>>>
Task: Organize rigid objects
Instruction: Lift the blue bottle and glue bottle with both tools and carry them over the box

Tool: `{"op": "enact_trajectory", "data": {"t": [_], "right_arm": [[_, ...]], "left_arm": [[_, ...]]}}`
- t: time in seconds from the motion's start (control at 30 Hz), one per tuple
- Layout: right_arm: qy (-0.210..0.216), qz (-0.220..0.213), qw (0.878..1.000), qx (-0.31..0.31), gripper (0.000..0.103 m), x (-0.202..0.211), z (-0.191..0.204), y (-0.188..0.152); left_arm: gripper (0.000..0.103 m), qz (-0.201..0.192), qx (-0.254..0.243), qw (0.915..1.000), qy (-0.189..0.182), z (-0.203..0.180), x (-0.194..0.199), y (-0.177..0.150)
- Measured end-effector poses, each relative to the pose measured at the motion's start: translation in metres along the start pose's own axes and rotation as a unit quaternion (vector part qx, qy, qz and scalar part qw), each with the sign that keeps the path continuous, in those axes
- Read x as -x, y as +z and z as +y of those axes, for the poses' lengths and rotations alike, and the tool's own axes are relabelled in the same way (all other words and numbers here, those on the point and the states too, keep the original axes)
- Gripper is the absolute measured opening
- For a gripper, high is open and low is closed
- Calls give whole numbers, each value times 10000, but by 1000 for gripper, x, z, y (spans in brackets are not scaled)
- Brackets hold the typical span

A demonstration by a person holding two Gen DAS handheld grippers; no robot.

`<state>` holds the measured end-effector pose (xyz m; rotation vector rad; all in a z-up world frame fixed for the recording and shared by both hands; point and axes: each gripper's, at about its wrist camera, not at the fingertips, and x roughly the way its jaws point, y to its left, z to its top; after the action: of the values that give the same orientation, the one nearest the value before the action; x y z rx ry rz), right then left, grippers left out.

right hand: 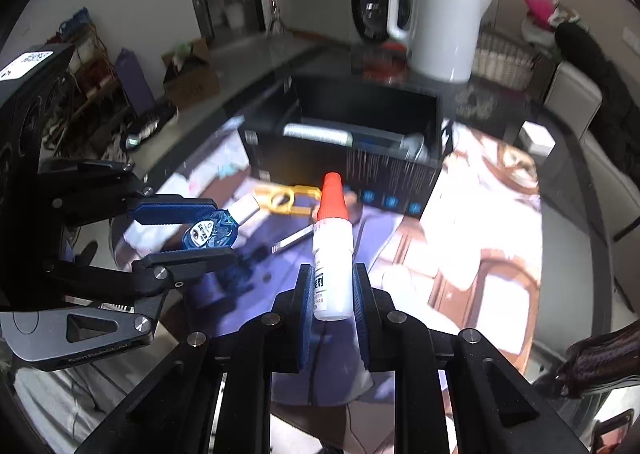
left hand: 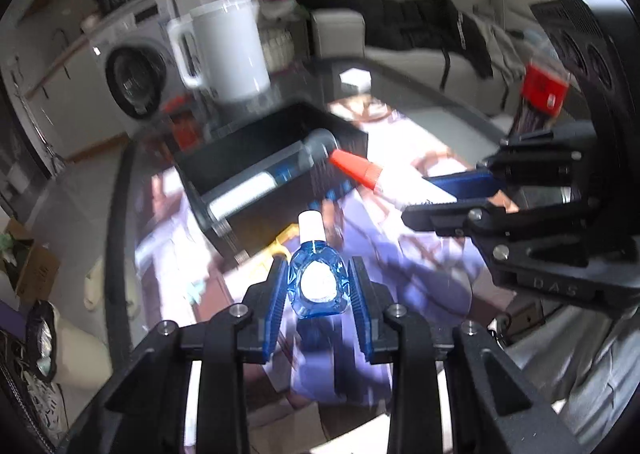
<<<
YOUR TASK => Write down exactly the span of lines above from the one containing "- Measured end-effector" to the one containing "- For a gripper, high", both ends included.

RESPONSE BOX =>
- Measured end-effector poses, each relative to the pose measured at the motion's start: translation in metres along the start pose's own axes and rotation as a unit quaternion (vector part qx, qy, qz and scalar part qw), each with the sign that keeps the path continuous, in those axes
- Read x as -x, y as +z and z as +y of those axes, for the poses' lengths and rotations alike, and the tool's own axes are relabelled in the same way (all other words and numbers here, those on the point and the states too, keep the original axes)
- Gripper is the absolute measured opening
- For a gripper, high is open and low is closed

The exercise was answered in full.